What to produce – If a line in the data contains "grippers", copy it out.

====== Data

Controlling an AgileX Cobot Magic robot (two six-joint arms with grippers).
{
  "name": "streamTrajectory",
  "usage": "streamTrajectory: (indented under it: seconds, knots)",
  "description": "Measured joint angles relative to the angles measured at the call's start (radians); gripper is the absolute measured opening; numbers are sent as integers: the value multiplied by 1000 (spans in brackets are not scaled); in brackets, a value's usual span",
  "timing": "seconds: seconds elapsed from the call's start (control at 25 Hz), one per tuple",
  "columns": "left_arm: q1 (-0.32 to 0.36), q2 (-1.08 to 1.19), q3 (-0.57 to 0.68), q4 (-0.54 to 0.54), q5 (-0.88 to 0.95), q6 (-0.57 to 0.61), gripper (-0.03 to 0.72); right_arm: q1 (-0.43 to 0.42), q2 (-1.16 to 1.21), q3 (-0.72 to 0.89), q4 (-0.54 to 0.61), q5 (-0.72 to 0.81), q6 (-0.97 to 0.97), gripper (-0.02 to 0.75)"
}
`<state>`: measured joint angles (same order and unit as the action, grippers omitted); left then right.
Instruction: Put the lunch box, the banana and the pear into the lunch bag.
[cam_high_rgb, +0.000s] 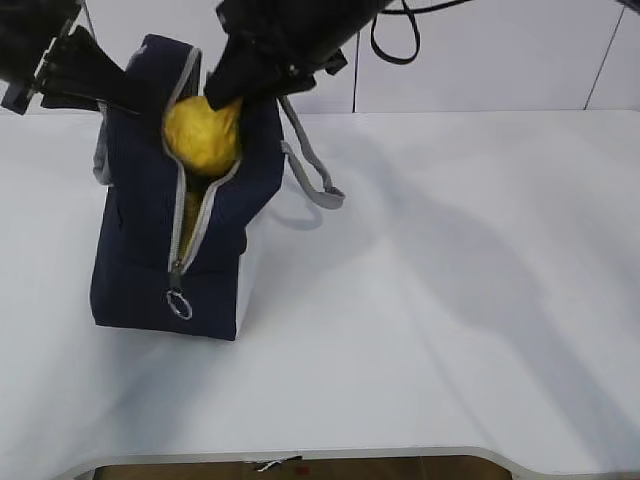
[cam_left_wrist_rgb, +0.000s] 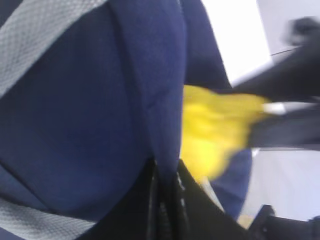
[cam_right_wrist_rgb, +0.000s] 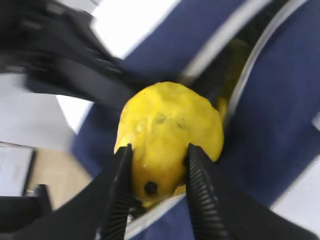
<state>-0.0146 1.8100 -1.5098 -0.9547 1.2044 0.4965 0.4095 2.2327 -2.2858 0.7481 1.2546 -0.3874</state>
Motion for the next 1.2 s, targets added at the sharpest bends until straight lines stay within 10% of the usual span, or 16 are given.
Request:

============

Solution to this exercise –
Controlling an AgileX Cobot Magic robot (two six-joint arms with grippers).
`<state>`: measured joint angles (same order and unit as the action, grippers omitted); left then right.

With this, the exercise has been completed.